Task → For each line below that holds "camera", return the line as it stands.

Given data →
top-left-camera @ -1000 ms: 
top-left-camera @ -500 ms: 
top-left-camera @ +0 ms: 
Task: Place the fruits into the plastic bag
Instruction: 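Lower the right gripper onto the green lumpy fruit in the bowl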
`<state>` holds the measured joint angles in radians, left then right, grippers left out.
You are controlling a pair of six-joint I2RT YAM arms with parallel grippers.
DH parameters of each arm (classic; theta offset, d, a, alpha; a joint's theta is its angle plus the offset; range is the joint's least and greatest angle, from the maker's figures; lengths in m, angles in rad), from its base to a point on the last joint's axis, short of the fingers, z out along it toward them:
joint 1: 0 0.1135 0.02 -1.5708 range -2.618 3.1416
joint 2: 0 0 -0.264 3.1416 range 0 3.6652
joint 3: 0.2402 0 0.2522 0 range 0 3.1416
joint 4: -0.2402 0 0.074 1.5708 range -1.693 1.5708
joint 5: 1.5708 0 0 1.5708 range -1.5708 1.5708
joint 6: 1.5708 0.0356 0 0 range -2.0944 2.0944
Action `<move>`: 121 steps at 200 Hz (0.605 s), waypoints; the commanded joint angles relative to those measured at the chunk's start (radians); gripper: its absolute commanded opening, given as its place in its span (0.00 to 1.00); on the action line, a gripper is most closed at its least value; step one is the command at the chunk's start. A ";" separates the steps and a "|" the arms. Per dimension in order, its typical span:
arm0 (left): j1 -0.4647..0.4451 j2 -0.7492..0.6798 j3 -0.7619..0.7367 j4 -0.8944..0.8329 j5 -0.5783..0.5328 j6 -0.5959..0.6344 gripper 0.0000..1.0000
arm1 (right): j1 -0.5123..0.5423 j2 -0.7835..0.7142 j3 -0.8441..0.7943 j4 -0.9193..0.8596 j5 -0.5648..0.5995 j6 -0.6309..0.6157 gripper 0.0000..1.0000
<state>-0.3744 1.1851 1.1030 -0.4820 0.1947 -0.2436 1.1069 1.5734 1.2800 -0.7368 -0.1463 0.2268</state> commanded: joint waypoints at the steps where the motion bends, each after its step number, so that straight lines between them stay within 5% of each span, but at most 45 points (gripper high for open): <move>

Reply to the exercise →
top-left-camera @ -1000 ms: 
top-left-camera @ -500 ms: 
top-left-camera @ +0 ms: 

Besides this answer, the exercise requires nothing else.